Which one is faster

pf shadoko · Post by **pf shadoko** » Tue Dec 05, 2023 12:25 pm

ah ! ok

some modifications (again) so that the calculations are done with the backendc + optimization
(X3 for me !)

DisableDebugger

Procedure Limit1(x.l)
  If x>255
    x=255
  ElseIf x<0
    x=0
  EndIf
  ProcedureReturn x
EndProcedure


Procedure Limit2(x.l)
  If x>255
    ProcedureReturn 255
  ElseIf x<0
    ProcedureReturn 0
  Else
    ProcedureReturn x
  EndIf
EndProcedure


Procedure Limit3(x.l)
  If x>255
    ProcedureReturn 255
  ElseIf x<0
    ProcedureReturn 0
  EndIf
  ProcedureReturn x
EndProcedure


Procedure Limit4(x.l)
	If x & (~$FF) = 0
		ProcedureReturn x
	ElseIf x < 0
		ProcedureReturn 0
	Else
		ProcedureReturn 255
	EndIf
EndProcedure

Procedure Limit5(x.l)
	If x < 0
		ProcedureReturn 0
	ElseIf x > 255
		ProcedureReturn 255
	EndIf
    ProcedureReturn x
EndProcedure

#num = 11
#count = 10000000

StartTime = ElapsedMilliseconds()
For i = 0 To #count 
	s+Limit1(i)
Next
xx = ElapsedMilliseconds() - StartTime

StartTime = ElapsedMilliseconds()
For i = 0 To #count 
	s+Limit2(i)
Next
yy = ElapsedMilliseconds() - StartTime

StartTime = ElapsedMilliseconds()
For i = 0 To #count 
	s+Limit3(i)
Next
zz = ElapsedMilliseconds() - StartTime

StartTime = ElapsedMilliseconds()
For i = 0 To #count 
	s+Limit4(i)
Next
aa = ElapsedMilliseconds() - StartTime

StartTime = ElapsedMilliseconds()
For i = 0 To #count 
	s+Limit5(i)
Next
bb = ElapsedMilliseconds() - StartTime

EnableDebugger
Debug "somme : "+s
Debug xx
Debug yy
Debug zz
Debug aa
Debug bb

mk-soft · Post by **mk-soft** » Tue Dec 05, 2023 12:51 pm

Maybe Limit ByREF

Code: Select all

Procedure Limit(*Value.integer, Min, Max)
  If *Value\i < Min
    *Value\i = Min
  ElseIf *Value\i > Max
    *Value\i = Max
  EndIf
EndProcedure

a = 10
b = 120

Limit(@a, 50, 100)
Debug a
Limit(@b, 50, 100)
Debug b

wilbert · Post by **wilbert** » Tue Dec 05, 2023 1:27 pm

pf shadoko wrote: Tue Dec 05, 2023 12:25 pm some modifications (again) so that the calculations are done with the backendc + optimization
(X3 for me !)

If you take a look at the generated asm code, you will see that that still isn't enough.
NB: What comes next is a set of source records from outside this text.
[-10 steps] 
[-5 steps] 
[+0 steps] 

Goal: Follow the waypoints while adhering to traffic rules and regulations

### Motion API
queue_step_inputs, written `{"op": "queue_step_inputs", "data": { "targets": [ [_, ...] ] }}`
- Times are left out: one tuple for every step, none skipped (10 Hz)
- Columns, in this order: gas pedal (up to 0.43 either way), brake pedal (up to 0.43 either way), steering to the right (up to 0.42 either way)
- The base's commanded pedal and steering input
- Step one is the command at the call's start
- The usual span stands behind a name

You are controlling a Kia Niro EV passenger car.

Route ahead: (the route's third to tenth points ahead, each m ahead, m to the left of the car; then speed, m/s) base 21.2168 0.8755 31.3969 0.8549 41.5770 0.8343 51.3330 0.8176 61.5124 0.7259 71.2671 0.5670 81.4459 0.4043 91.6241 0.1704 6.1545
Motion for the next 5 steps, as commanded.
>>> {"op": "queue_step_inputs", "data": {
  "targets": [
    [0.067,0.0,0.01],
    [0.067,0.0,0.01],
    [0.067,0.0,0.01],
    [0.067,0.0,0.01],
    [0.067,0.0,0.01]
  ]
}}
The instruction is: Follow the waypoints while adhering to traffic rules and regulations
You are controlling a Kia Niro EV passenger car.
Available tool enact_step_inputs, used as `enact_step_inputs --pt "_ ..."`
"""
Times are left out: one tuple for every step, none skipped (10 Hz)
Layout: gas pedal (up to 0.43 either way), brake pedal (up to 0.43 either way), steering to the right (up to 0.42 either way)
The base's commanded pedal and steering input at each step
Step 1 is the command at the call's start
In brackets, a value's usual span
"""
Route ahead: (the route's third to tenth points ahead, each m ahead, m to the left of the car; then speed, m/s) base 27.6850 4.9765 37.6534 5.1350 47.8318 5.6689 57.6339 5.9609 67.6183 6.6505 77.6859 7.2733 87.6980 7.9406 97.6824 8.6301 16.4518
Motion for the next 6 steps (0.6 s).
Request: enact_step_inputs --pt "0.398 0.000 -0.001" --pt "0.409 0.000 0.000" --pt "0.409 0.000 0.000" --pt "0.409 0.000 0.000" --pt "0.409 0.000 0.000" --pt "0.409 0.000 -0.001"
The C compiler is so good at optimizing that

1. The procedure isn't called like the asm backend does but the code is integrated like a macro.
2. The compiler is intelligent enough to see that you are only using positive values so no check for < 0.
3. The compiler is intelligent enough to see that storing variable s is not needed inside the loop.

So nothing is called inside the loop and nothing is stored in memory inside the loop.
What it actually does is first load the current value of s into a cpu register and then loop #count times.
If the value is above 255, use 255 and if not use the original value.
Add that to the cpu register and continue the loop.
Once the loop has been completed, write the value inside the register to memory address of value s.

SMaag · Post by **SMaag** » Tue Dec 05, 2023 4:01 pm

I guess Wilbert's ASM Macro will be the fastest Version possible.
But it has one Problem, it works only because x is used as MacroVariable and CodeVariable.
If you try to pass 'y' it won't work.

If you really need the high speed because of millions of calls in a Loop you have to eliminate the Procedure.
The Procedure Call overhead is arround half of the time at such short codes. Using Macros or direct coding is much faster!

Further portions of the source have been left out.